We've discovered 3 warning signs about Westwood Holdings Group. View them for free.Westwood Holdings Group's Projections Indicate Future Payments May Be Unsustainable
A big dividend yield for a few years doesn't mean much if it can't be sustained. Prior to this announcement, the company was paying out 1,240% of what it was earning and 76% of cash flows. While the cash payout ratio isn't necessarily a cause for concern, the company is probably focusing more on returning cash to shareholders than growing the business.
If the company can't turn things around, EPS could fall by 42.9% over the next year. If the dividend continues along recent trends, we estimate the payout ratio could reach 1,906%, which could put the dividend in jeopardy if the company's earnings don't improve.
View our latest analysis for Westwood Holdings Group
Dividend Volatility
The company's dividend history has been marked by instability, with at least one cut in the last 10 years. Since 2015, the annual payment back then was $1.76, compared to the most recent full-year payment of $0.60. Dividend payments have fallen sharply, down 66% over that time. A company that decreases its dividend over time generally isn't what we are looking for.

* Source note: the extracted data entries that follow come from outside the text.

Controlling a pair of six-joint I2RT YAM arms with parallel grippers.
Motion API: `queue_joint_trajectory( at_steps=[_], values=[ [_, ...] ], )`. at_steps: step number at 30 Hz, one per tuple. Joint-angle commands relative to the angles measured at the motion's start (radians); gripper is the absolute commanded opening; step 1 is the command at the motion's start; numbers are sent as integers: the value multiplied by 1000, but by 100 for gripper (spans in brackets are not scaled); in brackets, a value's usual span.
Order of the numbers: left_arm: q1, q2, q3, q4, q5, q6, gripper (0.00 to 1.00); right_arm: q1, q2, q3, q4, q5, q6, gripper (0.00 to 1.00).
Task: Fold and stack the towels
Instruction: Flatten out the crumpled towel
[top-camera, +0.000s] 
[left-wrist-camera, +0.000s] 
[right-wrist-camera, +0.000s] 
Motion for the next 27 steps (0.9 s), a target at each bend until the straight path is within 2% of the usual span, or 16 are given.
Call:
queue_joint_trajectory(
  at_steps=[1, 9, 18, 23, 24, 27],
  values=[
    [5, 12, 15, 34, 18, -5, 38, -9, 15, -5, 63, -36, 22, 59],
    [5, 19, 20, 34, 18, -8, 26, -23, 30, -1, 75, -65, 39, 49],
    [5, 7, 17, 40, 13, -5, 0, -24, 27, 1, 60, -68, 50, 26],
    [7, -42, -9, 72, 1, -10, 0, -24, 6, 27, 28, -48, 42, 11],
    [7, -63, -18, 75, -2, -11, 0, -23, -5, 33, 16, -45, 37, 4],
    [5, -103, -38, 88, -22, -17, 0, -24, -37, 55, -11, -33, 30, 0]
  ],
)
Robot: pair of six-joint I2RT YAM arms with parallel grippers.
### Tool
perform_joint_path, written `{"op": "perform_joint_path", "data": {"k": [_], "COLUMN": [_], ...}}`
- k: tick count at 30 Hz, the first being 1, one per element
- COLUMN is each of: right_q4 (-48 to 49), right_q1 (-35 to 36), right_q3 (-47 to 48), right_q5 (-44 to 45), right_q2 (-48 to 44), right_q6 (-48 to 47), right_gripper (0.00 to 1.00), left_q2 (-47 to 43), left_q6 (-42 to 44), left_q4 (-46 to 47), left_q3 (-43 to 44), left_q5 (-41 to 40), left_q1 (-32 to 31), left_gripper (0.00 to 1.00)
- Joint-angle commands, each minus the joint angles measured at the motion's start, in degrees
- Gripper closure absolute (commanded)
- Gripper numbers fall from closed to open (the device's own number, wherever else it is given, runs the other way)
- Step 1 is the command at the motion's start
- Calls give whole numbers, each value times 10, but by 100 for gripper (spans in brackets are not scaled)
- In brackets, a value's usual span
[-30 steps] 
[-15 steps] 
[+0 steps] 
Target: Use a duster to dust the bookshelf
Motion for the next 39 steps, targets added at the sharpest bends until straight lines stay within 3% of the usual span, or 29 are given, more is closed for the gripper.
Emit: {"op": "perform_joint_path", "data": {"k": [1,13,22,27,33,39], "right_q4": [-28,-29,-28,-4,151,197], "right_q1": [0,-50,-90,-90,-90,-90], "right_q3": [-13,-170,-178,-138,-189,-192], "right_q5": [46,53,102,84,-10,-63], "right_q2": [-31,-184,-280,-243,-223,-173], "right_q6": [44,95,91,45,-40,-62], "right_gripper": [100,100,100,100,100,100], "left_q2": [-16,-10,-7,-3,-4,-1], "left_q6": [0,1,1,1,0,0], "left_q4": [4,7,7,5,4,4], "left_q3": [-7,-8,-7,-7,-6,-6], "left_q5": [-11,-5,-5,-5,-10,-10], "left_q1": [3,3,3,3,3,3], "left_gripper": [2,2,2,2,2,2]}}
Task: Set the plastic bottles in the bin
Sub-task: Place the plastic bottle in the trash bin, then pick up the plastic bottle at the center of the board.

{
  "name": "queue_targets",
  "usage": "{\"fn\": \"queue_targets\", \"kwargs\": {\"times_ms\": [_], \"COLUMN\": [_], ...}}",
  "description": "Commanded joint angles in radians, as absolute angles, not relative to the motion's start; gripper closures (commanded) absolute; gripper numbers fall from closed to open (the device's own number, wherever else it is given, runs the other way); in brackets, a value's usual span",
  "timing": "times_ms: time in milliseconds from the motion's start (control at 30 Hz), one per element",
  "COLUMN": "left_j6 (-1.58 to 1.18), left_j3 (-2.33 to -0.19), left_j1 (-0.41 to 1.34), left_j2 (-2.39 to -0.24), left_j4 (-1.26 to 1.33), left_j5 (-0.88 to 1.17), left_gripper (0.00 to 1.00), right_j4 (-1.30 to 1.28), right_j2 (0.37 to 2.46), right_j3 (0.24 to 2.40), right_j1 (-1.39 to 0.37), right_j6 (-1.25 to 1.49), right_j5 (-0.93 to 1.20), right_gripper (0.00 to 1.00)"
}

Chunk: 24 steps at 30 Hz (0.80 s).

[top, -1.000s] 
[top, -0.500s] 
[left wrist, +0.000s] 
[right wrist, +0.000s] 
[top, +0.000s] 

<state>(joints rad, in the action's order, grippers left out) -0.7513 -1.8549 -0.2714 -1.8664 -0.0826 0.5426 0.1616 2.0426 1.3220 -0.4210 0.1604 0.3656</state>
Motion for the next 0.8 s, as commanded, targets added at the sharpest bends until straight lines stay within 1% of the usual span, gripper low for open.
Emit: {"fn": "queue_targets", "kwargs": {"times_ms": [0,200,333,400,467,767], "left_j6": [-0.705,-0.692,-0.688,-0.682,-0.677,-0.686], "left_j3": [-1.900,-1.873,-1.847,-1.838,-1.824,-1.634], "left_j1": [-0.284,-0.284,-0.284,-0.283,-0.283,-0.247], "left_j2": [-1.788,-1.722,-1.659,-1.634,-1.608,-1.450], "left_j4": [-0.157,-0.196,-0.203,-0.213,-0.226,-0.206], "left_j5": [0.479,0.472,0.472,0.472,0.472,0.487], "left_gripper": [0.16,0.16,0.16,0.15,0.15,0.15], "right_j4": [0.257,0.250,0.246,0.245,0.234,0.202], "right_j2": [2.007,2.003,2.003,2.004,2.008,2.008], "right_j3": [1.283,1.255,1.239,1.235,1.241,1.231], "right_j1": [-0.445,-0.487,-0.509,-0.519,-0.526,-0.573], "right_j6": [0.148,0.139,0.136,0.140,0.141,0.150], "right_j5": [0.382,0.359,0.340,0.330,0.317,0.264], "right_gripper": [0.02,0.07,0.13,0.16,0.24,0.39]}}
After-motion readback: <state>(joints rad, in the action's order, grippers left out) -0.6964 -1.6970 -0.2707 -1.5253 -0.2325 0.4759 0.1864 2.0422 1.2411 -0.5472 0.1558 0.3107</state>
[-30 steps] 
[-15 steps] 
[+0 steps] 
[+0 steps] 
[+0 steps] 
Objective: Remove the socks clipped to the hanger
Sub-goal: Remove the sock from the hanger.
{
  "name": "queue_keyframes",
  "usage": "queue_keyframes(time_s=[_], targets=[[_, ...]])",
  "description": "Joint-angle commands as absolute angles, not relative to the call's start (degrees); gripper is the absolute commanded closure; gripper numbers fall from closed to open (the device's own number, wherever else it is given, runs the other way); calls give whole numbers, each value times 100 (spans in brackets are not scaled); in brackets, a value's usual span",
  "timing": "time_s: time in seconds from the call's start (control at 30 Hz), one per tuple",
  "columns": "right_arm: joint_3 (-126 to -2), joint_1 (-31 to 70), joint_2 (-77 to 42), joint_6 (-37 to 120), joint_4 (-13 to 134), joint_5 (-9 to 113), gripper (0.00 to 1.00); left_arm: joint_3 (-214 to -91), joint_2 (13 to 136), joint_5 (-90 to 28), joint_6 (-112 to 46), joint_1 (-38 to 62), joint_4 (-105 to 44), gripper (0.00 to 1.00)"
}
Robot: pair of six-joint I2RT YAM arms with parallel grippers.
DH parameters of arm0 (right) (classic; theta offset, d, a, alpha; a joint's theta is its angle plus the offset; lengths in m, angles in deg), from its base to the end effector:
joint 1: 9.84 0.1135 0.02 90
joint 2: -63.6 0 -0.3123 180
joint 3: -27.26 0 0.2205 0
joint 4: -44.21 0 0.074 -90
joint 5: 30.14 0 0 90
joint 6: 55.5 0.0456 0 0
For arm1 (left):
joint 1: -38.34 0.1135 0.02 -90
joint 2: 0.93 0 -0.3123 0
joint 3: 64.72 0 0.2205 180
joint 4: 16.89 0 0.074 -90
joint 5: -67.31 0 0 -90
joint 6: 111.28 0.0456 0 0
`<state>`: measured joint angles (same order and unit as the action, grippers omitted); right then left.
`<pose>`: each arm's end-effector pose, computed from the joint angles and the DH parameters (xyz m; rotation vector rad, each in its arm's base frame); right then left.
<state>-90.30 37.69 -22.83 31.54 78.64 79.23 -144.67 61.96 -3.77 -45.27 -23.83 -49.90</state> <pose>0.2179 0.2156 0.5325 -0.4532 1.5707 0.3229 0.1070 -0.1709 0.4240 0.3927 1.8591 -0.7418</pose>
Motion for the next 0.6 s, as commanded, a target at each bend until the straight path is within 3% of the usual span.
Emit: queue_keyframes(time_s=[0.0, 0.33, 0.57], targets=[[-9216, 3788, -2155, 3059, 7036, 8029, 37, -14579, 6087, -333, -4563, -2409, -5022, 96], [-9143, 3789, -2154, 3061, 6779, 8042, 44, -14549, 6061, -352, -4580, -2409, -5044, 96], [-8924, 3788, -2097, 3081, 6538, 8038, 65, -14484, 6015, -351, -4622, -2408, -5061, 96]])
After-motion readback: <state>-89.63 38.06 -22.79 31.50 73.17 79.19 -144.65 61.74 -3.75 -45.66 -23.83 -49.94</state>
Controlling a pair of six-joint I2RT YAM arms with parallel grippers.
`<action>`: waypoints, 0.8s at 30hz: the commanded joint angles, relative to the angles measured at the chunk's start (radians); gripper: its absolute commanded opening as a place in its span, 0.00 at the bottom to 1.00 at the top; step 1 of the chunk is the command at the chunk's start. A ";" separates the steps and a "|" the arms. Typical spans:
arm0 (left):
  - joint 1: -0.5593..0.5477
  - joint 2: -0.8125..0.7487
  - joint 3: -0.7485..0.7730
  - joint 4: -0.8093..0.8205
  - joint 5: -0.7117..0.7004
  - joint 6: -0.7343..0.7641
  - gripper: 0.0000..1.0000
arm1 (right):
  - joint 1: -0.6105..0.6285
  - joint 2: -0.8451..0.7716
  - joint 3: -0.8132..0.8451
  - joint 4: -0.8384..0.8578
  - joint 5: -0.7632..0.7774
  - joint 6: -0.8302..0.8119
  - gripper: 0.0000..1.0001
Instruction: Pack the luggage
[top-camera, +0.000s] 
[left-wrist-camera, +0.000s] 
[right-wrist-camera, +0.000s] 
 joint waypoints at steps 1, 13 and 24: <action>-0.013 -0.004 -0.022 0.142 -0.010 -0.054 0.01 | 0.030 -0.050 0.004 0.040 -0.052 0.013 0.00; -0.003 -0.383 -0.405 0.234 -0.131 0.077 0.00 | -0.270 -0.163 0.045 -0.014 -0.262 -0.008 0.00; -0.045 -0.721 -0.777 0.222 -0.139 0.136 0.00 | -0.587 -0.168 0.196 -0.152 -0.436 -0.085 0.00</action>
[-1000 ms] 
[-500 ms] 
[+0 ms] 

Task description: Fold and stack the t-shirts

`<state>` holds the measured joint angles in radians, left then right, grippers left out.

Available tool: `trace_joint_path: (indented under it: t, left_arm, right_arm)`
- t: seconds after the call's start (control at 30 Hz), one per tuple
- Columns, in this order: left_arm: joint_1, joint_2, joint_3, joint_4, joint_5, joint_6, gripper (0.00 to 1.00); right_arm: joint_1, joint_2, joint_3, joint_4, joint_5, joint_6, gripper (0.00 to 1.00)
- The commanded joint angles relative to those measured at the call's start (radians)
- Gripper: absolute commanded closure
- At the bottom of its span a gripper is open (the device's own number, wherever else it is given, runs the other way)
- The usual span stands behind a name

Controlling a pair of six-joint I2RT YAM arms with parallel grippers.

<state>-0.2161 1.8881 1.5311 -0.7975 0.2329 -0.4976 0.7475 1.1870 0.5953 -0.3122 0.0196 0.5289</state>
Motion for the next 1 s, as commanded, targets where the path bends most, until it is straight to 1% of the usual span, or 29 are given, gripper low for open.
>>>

The Dividend Has Limited Growth Potential
Given that the track record hasn't been stellar, we really want to see earnings per share growing over time. Westwood Holdings Group's EPS has fallen by approximately 43% per year during the past five years. A sharp decline in earnings per share is not great from from a dividend perspective. Even conservative payout ratios can come under pressure if earnings fall far enough.
Westwood Holdings Group's Dividend Doesn't Look Sustainable
In summary, while it's good to see that the dividend hasn't been cut, we are a bit cautious about Westwood Holdings Group's payments, as there could be some issues with sustaining them into the future. The payments are bit high to be considered sustainable, and the track record isn't the best. We don't think Westwood Holdings Group is a great stock to add to your portfolio if income is your focus.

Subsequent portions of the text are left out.